Very interesting. Something my mom would not have used. No pre-made stuff for us! I see that was in Pittsburgh, so maybe it was an east-coast thing. I’ve been on the west coast all my life. Or, it’s just because my family never used it.
Obviously the posters on this thread were not adults in the 70s. Compliment was a canned sauce used to smother grilled or fried meats. I think there was a different flavor for beef,pork, and chicken. Oddly, I have been trying to recall the name of this product for several years. It was basically for non-cooks(as was my then girlfriend ).
I don’t know about the other Compliment sauces, but the one for meatloaf was very good. We had it about once or twice a month, more often if my cousins or school friends were over. My mother worked and we lived in a very small town with no fast food, so it was great to be able to make a delicious meal so easily. I lived in East Texas; I think this was a nationally distributed product. You could get it throughout the ‘70’s and into the early to mid ‘80’s.
Really, all you did was mix it gently with hamburger, mold it into shape, and put it in the oven. My mother usually made a sauce from tomato paste and some other ingredients to spread on the top about 15 minutes before it was done. This filled the house with a wonderful aroma and tasted delicious. Whenever I order meatloaf at a restaurant now, this is what I expect. Although some meatloaves I have had have been really good, that is not the usual case, and none has ever tasted like this wonderful meatloaf of my childhood.
I just wanted to let you know that you are not dreaming it there was such a thing as complement it was made by pet milk and it was delicious. And very easy to use. We kept it stocked in our cabinets on a regular basis. But suddenly we just could not find it any longer. What a shame it was a really good product.
The Pet Milk product may not be the same item as described in the OP. It is Compliment, as in “praise” or “adulation” (presumably for whatever you cook or concoct with it in your kitchen), whereas the OP was asking about Complement, as in “that which completes”.
That doesn’t mean it isn’t possible that the OP simply misspelled or misremembered what was written in the recipes, but it’s far more common to misread or misspell complement as “compliment” than the other way around.
ETA: Oops, missed post #12 where the OP confirmed that it is indeed that stuff
I used Complement when cooking meatloaf when I was in my teens. If I remember correctly, it was a light brownish looking goop (my family actually called it Goop) with a consistency similar to Campbell’s cream soups, but thicker and stickier. It tasted pretty good and made a great meatloaf. Just like the ad said, you mixed it with meat, shaped it in a loaf and stuck it in the oven - so easy. But very hard to clean off your hands after mixing it in the meatloaf. I was thrilled when zip lock bags came out I could pour the Complement and beef into a bag and squish it around until mixed then throw away the empty bag. If you blended chili sauce, bread crumbs, and eggs together that is propably about what goop looked like, I mean Complement, looked like. It was not a gravy and did not produce a sauce for the meatloaf, just a binder with flavor, although the ad seems to indicate it could be used as a gravy.

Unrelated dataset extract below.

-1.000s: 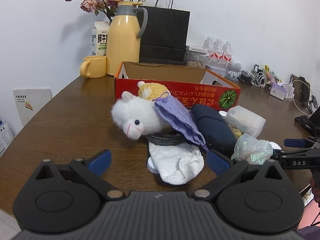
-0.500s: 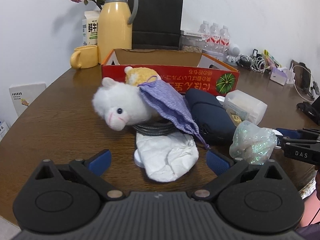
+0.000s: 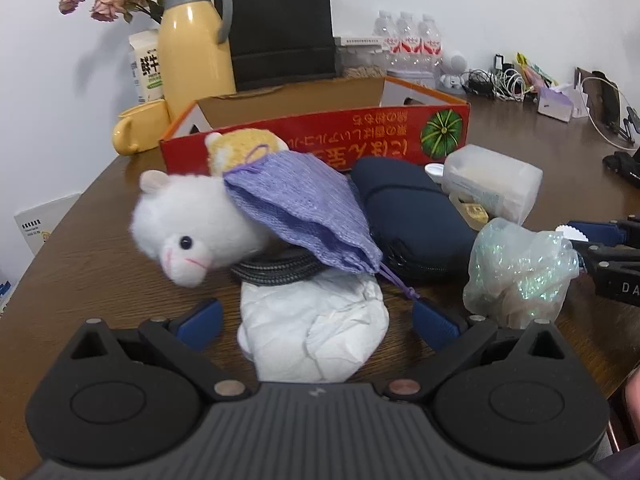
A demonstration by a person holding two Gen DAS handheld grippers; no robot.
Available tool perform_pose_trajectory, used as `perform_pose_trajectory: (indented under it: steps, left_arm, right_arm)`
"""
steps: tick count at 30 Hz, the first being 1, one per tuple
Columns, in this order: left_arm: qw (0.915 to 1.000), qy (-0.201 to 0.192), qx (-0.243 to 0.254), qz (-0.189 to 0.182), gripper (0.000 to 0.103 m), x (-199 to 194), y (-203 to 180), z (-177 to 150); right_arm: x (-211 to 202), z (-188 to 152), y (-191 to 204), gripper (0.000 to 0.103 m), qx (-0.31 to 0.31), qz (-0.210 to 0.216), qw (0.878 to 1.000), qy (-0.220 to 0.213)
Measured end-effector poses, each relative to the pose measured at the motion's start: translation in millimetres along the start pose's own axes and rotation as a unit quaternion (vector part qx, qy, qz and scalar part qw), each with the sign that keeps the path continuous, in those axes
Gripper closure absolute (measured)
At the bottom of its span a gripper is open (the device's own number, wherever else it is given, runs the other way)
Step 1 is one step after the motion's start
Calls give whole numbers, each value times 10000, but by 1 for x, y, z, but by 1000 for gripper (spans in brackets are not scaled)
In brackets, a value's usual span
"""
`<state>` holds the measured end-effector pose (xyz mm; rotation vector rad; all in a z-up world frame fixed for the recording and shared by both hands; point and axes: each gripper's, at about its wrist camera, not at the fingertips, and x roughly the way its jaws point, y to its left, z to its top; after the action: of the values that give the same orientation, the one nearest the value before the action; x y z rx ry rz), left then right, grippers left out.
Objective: Organize objects
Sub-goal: 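Grasp the white crumpled tissue with the left gripper while the right gripper holds the cap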
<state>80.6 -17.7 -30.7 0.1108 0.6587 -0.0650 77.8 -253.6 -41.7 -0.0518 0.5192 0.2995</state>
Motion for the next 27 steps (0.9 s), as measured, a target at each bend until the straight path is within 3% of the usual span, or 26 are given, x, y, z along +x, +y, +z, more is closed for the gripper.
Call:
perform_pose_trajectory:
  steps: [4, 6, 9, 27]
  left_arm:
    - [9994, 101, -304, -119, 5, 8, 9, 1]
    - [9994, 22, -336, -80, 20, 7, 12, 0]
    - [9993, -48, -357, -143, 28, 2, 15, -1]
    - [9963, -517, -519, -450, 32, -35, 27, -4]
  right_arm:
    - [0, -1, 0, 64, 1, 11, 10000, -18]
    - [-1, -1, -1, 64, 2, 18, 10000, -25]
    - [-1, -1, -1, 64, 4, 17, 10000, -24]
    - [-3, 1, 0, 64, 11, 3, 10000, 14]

I remember once my grandmother visited and made her “from scratch” meatloaf and got mad when my little brothers complained because they prefered the Complement meatloaf over hers.
Just so you are aware, you’ve resurrected an old discussion thread, which was originally started in 2010, and was last active in 2020. Terraplane, to whom you replied, hasn’t been active here for ten years.
Thanks for the comment, I was distracted when I posted and didn’t see all the other relevant posts until it went live. I was in the process of updating my meatloaf recipe to use a new cooking method and got curious about what happened to Complement. When I googled and saw very few posts about Complement, and lots of questions about what it was, I decided to reply and for some reason didn’t see all the other posts. My apologies…
Not a worry! “Zombie threads” happen with frequency here, especially when a new member finds a thread on a topic via a Google search, and doesn’t realize that it’s an old conversation. Mostly, I wanted to let you know why you might not get a direct reply from the person you tagged.
And, now that it’s been resurrected, there might wind up being more discussion on it.
My mother always used Kitchen Bouquet, and I did too until I learned how to properly make gravy. It really only takes a bit of patience to get it right.